VMware vSphere

 View Only
  • 1.  Replacing ESXI host to SAN network interconnect switch

    Posted Jan 20, 2025 09:01 PM

    We are in the midst of attempting to replace aging switches that connect our SAN NFS environment to our ESXI 8 host systems.  We have made several attempts to no avail with the most recent attempt getting very close,  but we ultimately had to back it out.  

    Here is a hi level of our process;

    • Shutdown VM's
    • Disable HA in VCenter
    • Edit Port Switch Networking to add the VMNIC's and remove the old VMNIC's
    • Remove old SAN DAC cables to old switch,  connect NEW DAC switches to SAN units,  note:  during this period,  NFS volumes are present in the ESXI hosts,  but no volume data or size info appear.  
    • Test basic connectivity to and from hosts & SAN and all test pass as expected.
    • Observe NFS volumes and they initially appear to be present and intact.    

    At this point,  we are under the assumption that we are able to start bringing VM's back online.  When we attempt to bring a single VM online,  it hangs and is not able to power on.  An additional observation of NFS Volumes results in some being available,  but some are showing "0" size and we are unable to perform a Browse files from the individual host ESXI management interface.  We end up having to back the cutover out,  and move back to the original config.  Systems restore fully within 30 seconds of reconnecting.  
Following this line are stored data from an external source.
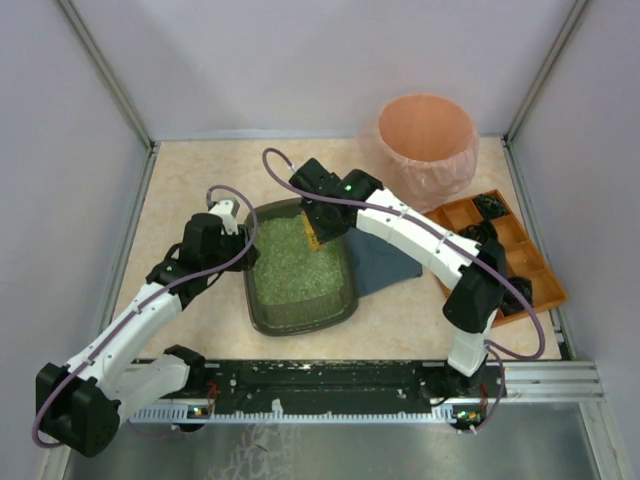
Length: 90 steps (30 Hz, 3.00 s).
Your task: Clean the litter box
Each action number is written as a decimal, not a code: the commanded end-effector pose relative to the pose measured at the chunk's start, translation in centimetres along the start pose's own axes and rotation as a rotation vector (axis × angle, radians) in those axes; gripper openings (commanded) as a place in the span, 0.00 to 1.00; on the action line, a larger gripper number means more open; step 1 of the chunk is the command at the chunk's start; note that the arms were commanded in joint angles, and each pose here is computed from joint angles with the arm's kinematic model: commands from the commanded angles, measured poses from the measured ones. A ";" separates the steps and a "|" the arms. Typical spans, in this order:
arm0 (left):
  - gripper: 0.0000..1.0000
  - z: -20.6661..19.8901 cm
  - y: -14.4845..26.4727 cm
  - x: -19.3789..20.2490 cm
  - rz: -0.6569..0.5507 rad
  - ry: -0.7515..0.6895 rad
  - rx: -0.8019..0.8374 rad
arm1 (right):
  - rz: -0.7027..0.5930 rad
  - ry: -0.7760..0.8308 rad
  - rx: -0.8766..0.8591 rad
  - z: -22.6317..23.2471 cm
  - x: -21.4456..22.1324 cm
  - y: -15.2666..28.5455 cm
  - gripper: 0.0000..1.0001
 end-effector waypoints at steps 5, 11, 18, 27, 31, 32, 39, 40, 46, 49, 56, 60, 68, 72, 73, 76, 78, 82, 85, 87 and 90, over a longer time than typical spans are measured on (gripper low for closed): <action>0.45 -0.2 0.6 -1.0 -0.049 0.011 0.002 | -0.263 -0.053 -0.335 1.9 -2.2 6.2 0.00; 0.46 -0.2 0.8 -1.1 -0.060 0.011 0.003 | -0.215 -0.097 -0.503 3.6 -1.7 4.9 0.00; 0.45 -0.2 0.8 -1.1 -0.063 0.011 0.001 | -0.128 -0.106 -0.561 5.3 -1.6 1.1 0.00; 0.46 -0.2 0.8 -1.0 -0.057 0.013 0.002 | -0.009 -0.091 -0.624 7.0 -1.8 -1.7 0.00; 0.46 -0.2 0.8 -1.1 -0.059 0.013 0.003 | 0.031 -0.095 -0.604 7.3 -1.8 -3.1 0.00; 0.45 -0.2 0.8 -1.1 -0.059 0.013 0.002 | 0.033 -0.097 -0.569 7.0 -1.8 -3.5 0.00; 0.46 -0.2 0.7 -1.0 -0.056 0.012 0.005 | 0.031 -0.094 -0.168 2.8 -1.8 -4.2 0.00; 0.46 -0.2 0.7 -1.0 -0.055 0.012 0.005 | 0.035 -0.092 -0.127 2.2 -1.7 -4.2 0.00; 0.46 -0.2 0.6 -1.0 -0.055 0.013 0.004 | 0.047 -0.077 0.089 -0.9 -0.9 -3.5 0.00; 0.46 -0.2 0.6 -1.0 -0.054 0.012 0.006 | 0.028 -0.088 0.104 -1.3 -1.0 -2.5 0.00; 0.46 -0.2 0.6 -1.0 -0.054 0.013 0.002 | -0.099 -0.139 0.017 -1.2 -3.2 2.0 0.00; 0.45 -0.1 0.7 -1.0 -0.054 0.012 -0.001 | -0.157 -0.166 -0.130 -0.1 -4.3 4.3 0.00; 0.45 -0.1 0.7 -1.0 -0.055 0.012 -0.002 | -0.151 -0.215 -0.465 3.0 -4.2 3.3 0.00; 0.45 -0.1 0.7 -1.0 -0.056 0.012 -0.001 | -0.126 -0.253 -0.526 3.8 -4.0 1.6 0.00; 0.46 -0.1 0.7 -1.0 -0.056 0.012 -0.002 | -0.118 -0.262 -0.539 4.0 -3.9 1.2 0.00; 0.46 -0.1 0.7 -1.0 -0.055 0.012 -0.002 | -0.110 -0.279 -0.582 4.6 -4.3 0.3 0.00; 0.46 -0.2 0.7 -1.0 -0.056 0.012 0.001 | -0.107 -0.285 -0.600 4.9 -4.7 -0.2 0.00; 0.46 -0.2 0.6 -1.0 -0.053 0.012 0.002 | -0.093 -0.292 -0.639 5.7 -5.7 -1.4 0.00; 0.45 -0.1 0.7 -1.0 -0.054 0.012 0.002 | -0.063 -0.306 -0.612 5.8 -6.0 -3.1 0.00; 0.45 -0.2 0.7 -1.0 -0.054 0.013 0.002 | -0.045 -0.318 -0.570 5.6 -6.1 -4.1 0.00; 0.45 -0.2 0.7 -1.0 -0.055 0.013 0.003 | -0.025 -0.342 -0.513 5.2 -6.0 -5.5 0.00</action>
Point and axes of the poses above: each gripper's point midway between its finger pads, its own y axis back along the fingers, its own z axis along the line the jaws close on, x = y × z, the point moved 5 cm from there along y, back along the fingers, and after that the axes turned 2 degrees about -y, right-handed, at the moved point
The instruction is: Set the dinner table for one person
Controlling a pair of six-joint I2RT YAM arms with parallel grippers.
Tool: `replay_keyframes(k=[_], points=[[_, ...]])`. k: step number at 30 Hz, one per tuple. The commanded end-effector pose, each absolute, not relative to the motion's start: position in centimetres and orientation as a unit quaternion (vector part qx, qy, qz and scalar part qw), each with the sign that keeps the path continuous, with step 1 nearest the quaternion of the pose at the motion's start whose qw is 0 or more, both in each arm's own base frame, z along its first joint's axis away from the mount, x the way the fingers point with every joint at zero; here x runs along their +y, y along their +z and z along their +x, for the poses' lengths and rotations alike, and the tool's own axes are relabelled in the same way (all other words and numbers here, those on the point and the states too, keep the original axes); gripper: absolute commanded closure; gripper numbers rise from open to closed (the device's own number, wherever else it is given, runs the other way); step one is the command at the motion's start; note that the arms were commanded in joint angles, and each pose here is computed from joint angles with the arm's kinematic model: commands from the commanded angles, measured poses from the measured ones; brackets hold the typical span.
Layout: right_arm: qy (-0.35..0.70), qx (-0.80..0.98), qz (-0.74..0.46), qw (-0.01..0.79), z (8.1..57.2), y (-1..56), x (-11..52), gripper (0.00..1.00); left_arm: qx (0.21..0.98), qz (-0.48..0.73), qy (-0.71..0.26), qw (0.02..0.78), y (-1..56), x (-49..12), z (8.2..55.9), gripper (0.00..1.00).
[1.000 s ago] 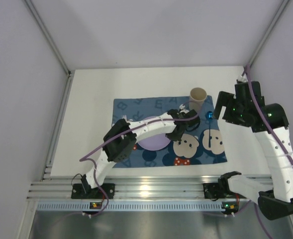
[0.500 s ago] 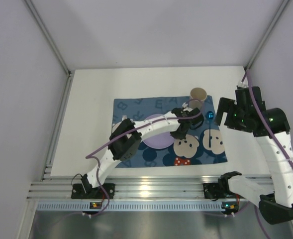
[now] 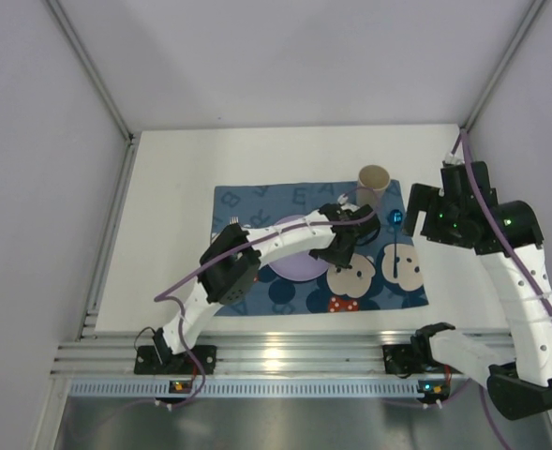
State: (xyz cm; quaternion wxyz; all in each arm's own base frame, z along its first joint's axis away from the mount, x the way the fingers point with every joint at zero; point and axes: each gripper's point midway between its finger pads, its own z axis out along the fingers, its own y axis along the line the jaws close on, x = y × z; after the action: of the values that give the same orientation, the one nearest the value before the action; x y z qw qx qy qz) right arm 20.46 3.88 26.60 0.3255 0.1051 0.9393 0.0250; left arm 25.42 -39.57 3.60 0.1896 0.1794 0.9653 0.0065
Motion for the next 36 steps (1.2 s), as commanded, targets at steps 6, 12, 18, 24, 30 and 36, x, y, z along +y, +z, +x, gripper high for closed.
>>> replay_keyframes(k=[6,12,18,24,30,36], points=[[0.043,0.93,0.105,0.349,21.7,27.1,4.4,0.09,0.933,0.112,-0.097,0.328,22.1,-37.6,26.5,0.28],[0.18,0.901,0.041,0.393,21.6,28.3,9.1,0.0,0.934,0.043,-0.074,0.347,21.7,-27.7,26.0,0.18],[0.208,0.89,0.077,0.399,18.5,23.4,8.8,0.0,0.91,-0.014,-0.044,0.411,21.1,-17.2,23.3,0.13],[0.194,0.822,0.149,0.515,16.3,23.7,5.3,0.0,0.879,-0.064,-0.024,0.472,20.5,-11.8,22.1,0.02],[0.193,0.811,0.19,0.518,15.1,22.8,4.3,0.0,0.842,-0.093,-0.01,0.531,22.1,-9.0,22.3,0.02],[0.121,0.859,0.225,0.444,15.4,19.5,3.0,0.0,0.812,-0.104,-0.009,0.574,23.1,-8.1,22.9,0.02]])
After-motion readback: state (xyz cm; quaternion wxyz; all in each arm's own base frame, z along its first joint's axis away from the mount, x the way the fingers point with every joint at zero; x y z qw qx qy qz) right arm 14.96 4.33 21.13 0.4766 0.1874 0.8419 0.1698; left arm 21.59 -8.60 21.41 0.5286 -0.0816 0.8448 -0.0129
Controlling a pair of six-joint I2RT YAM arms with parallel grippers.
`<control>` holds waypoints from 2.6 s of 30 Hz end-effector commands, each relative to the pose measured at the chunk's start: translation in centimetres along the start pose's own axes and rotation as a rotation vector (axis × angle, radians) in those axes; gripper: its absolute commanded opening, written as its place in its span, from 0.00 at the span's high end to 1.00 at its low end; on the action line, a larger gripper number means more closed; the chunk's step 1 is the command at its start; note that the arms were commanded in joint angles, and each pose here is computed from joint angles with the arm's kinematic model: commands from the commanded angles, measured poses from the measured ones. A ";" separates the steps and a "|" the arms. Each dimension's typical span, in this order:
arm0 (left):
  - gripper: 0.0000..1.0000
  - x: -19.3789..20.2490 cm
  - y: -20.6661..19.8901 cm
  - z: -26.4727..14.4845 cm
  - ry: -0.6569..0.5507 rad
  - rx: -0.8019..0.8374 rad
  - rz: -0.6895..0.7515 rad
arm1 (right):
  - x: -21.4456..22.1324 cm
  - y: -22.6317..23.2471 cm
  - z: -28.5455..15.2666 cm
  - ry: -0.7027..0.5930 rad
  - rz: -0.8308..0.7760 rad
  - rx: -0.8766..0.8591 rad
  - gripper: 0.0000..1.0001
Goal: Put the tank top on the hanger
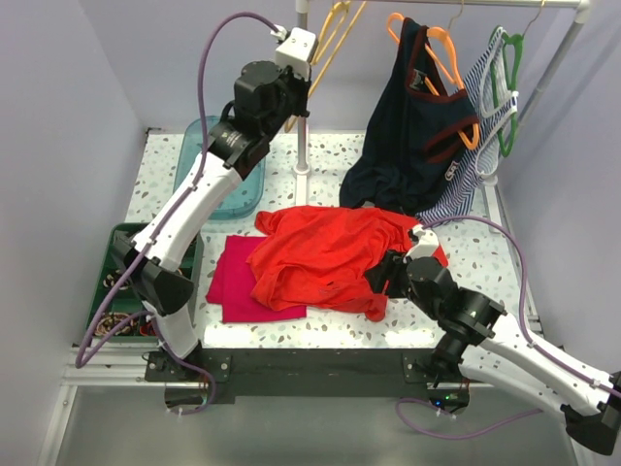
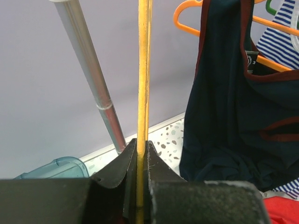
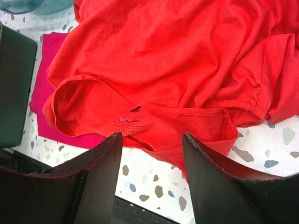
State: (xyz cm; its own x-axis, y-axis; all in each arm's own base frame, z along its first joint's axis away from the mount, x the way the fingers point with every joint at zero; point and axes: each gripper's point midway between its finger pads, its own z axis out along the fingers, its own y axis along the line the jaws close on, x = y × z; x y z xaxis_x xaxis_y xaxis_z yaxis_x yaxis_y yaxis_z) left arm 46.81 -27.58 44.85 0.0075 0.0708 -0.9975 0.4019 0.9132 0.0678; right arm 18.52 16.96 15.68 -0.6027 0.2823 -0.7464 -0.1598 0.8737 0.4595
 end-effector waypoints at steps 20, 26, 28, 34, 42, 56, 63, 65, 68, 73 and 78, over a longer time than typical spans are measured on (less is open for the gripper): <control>1.00 5.9 -2.5 -20.0 0.103 0.274 -0.108 | 4.1 -0.4 0.6 0.214 -0.068 0.054 0.45; 1.00 9.6 -3.7 -24.6 0.158 0.347 -0.201 | 5.6 -0.8 2.9 0.229 -0.094 0.130 0.46; 1.00 10.8 -3.8 -25.2 0.186 0.352 -0.206 | 6.4 -1.0 3.1 0.239 -0.122 0.160 0.46; 1.00 11.2 -3.1 -26.7 0.200 0.332 -0.196 | 8.2 -0.6 2.9 0.236 -0.134 0.185 0.81; 1.00 13.0 -3.2 -26.2 0.260 0.323 -0.189 | 14.5 0.8 -0.3 0.364 -0.205 0.114 0.70; 1.00 12.8 -3.6 -26.1 0.264 0.347 -0.177 | 6.2 -4.0 -4.1 0.050 -0.037 0.303 0.52; 1.00 13.9 -4.7 -26.6 0.290 0.400 -0.213 | 7.6 -4.8 -0.5 0.122 0.101 0.267 0.54; 1.00 13.9 -4.7 -26.8 0.288 0.401 -0.221 | 7.2 -5.0 0.0 0.117 0.109 0.271 0.53; 1.00 14.2 -4.8 -27.2 0.292 0.409 -0.228 | 7.0 -3.9 1.0 0.130 0.126 0.242 0.52; 1.00 14.8 -4.9 -27.9 0.310 0.417 -0.237 | 8.1 -3.9 2.2 0.174 0.134 0.247 0.53; 1.00 15.5 -5.3 -28.8 0.327 0.436 -0.260 | 9.1 -5.3 2.0 0.194 0.146 0.290 0.67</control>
State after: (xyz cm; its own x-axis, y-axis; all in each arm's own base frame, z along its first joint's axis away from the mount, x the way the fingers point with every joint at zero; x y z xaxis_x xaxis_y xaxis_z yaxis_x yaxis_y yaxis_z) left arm 19.50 -19.30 29.03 -0.3922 0.0868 -0.9158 0.6705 0.7085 -0.2201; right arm 15.53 15.57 5.88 -0.7424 0.3413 -0.5765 0.1462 0.9223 0.3577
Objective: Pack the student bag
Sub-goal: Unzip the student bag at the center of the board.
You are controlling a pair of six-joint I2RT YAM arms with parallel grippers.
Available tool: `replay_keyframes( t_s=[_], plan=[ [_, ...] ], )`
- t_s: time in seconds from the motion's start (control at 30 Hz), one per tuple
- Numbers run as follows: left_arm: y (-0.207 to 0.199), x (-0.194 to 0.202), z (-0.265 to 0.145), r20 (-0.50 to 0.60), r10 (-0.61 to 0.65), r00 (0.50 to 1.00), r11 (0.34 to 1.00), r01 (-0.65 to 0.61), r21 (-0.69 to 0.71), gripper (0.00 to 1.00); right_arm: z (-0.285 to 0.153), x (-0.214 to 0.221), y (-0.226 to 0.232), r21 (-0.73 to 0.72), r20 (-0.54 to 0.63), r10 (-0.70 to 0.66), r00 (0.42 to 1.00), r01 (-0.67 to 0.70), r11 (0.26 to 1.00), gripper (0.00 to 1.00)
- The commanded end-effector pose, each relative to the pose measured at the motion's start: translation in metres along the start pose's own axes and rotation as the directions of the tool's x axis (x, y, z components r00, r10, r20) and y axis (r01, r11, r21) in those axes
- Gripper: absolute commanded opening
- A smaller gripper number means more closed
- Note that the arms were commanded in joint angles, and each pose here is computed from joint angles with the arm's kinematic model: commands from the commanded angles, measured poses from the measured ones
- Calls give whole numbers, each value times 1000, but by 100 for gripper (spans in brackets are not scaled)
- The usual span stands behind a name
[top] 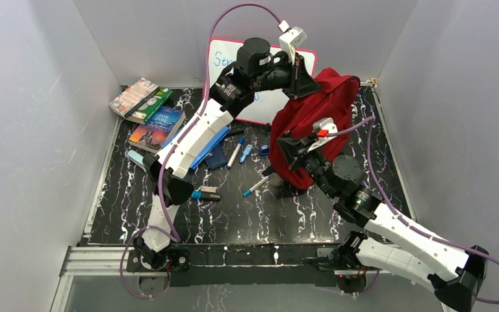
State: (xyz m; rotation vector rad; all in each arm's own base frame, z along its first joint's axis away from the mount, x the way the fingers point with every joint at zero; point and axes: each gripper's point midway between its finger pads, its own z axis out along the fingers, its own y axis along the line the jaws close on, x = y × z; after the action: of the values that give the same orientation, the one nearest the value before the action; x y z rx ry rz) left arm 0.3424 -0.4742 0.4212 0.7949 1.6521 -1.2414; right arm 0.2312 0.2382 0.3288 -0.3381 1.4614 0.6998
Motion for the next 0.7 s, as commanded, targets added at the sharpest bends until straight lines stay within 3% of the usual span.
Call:
replay_keyframes(
  t_s=[0.0,0.2,0.37,0.43,0.67],
  plan=[
    [-71,-64,-27,187,148,971,965,-184,188,0,5,-69,30,-133,206,59,977,-32,991,0],
    [-96,-52,-25,163,165,973,940,-205,272,0,15,-84,47,-203,243,80,967,-30,979,0],
    [-93,-23,-26,69,143,987,943,-157,292,0,15,-64,43,-193,201,94,975,-55,980,0],
    [-88,-8,-26,31,138,990,950,-141,279,14,9,-53,38,-179,183,109,977,-76,981,0],
    [-86,21,-30,-34,127,991,958,-114,263,43,-21,-16,13,-93,107,142,984,-132,987,0]
  ],
)
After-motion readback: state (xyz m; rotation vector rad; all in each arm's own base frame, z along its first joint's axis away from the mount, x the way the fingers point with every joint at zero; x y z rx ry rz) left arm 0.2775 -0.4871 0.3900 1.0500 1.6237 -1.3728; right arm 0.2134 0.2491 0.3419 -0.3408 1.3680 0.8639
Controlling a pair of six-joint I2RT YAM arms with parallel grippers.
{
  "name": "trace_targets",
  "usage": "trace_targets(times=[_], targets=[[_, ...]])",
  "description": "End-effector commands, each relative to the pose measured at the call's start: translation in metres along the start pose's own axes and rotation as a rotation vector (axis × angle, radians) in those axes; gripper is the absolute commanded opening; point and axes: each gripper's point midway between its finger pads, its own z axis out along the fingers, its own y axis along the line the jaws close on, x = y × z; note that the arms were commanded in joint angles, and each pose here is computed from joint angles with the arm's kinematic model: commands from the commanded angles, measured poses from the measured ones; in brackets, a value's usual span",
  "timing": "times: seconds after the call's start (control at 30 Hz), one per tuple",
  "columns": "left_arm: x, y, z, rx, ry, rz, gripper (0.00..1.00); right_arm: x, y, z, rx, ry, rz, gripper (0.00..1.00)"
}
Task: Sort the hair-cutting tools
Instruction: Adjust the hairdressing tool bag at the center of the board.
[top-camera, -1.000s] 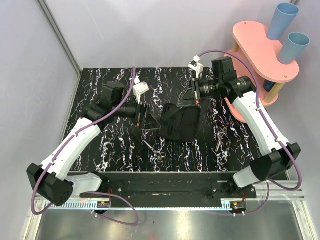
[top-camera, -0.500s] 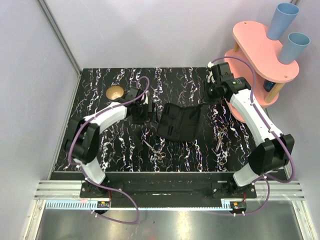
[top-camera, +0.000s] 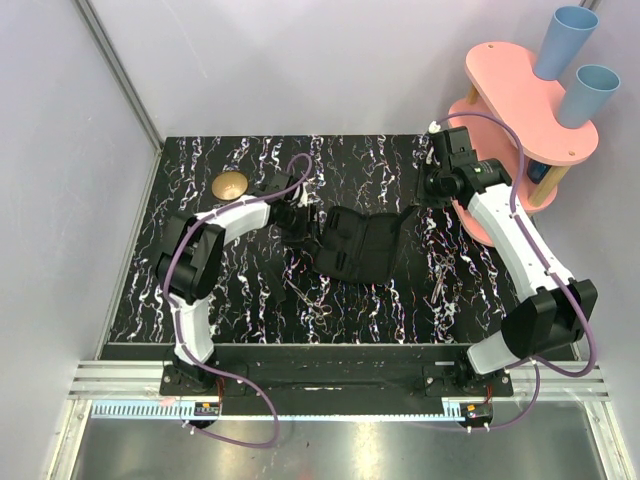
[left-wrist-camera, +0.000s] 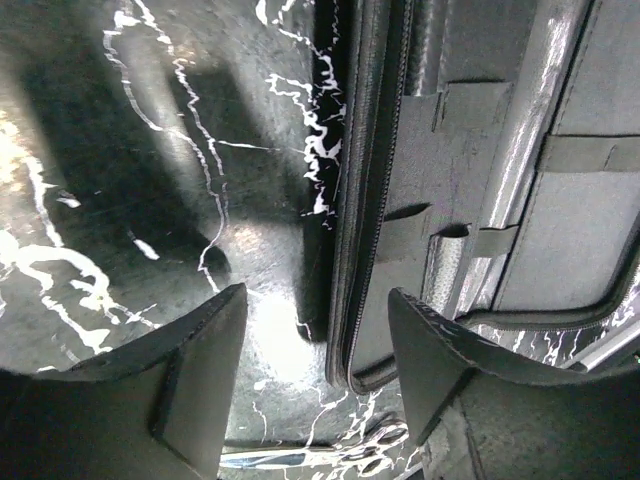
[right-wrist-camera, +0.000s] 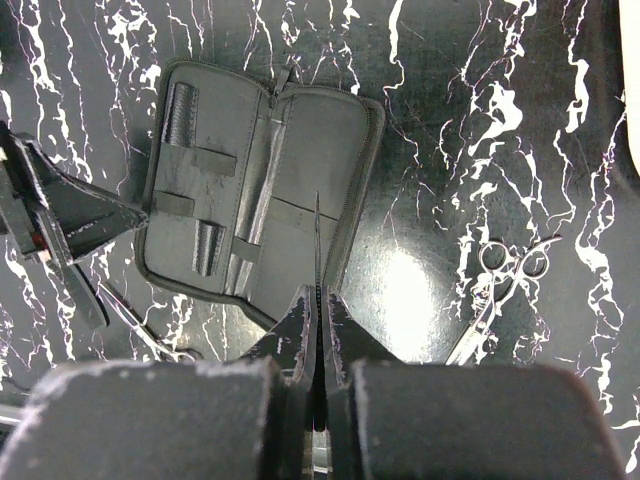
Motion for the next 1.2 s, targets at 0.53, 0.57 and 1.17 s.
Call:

    We don't place the hosts in Maintenance mode and/or shut them down at all during this process.  We also do not place the NFS VOLS in offline mode.  Wondering if this is a step that we need to consider as it may force the connections to come up clean.  We are also fighting a config on the NEW switches as they are a pair of Dell S5248 units configured with VLT between them.  We are considering ripping the VLT out and treating them as two independent switches. 

    Thoughts or ideas of this process?



  • 2.  RE: Replacing ESXI host to SAN network interconnect switch

    Posted Jan 21, 2025 02:29 AM

    this sounds like an issue with mtu to me. could it be that you used jumbo frames on the old switches and have the new switches still on mtu 1500?

    regards, raoul.




  • 3.  RE: Replacing ESXI host to SAN network interconnect switch

    Posted Jan 22, 2025 08:29 AM

    Recommendations

    1. Plan a Clean Cutover:

      • Place ESXi hosts in maintenance mode before starting the process.
      • Ensure no VMs are powered on and temporarily disconnect NFS volumes from the ESXi hosts before replacing the switches.
      • This ensures there are no active connections to NFS volumes, preventing inconsistent access issues.
    2. Connectivity Tests Before Re-enabling Volumes:

      • Verify paths and test connectivity between hosts and NFS volumes using tools like vmkping.
      • If using jumbo frames (MTU 9000), perform specific tests (vmkping -s 8972 -d <NFS IP>).
    3. VLT Configuration:

      • Temporarily disable VLT and configure the switches as independent units to simplify the setup. Once the migration works correctly, you can consider enabling VLT again.
    4. Allow Time for Stabilization:

      • Ensure ESXi hosts fully recognize the paths to NFS volumes after reconnection. This might take time depending on the environment.
    5. Log Review:

      • Check vCenter event logs and ESXi logs (e.g., /var/log/vobd.log and /var/log/hostd.log) for errors related to NFS.
    6. Advanced NFS Configuration:

          • Consider increasing retry and timeout values in the NFS mount options to provide greater resilience during network interruptions.

    Best Regards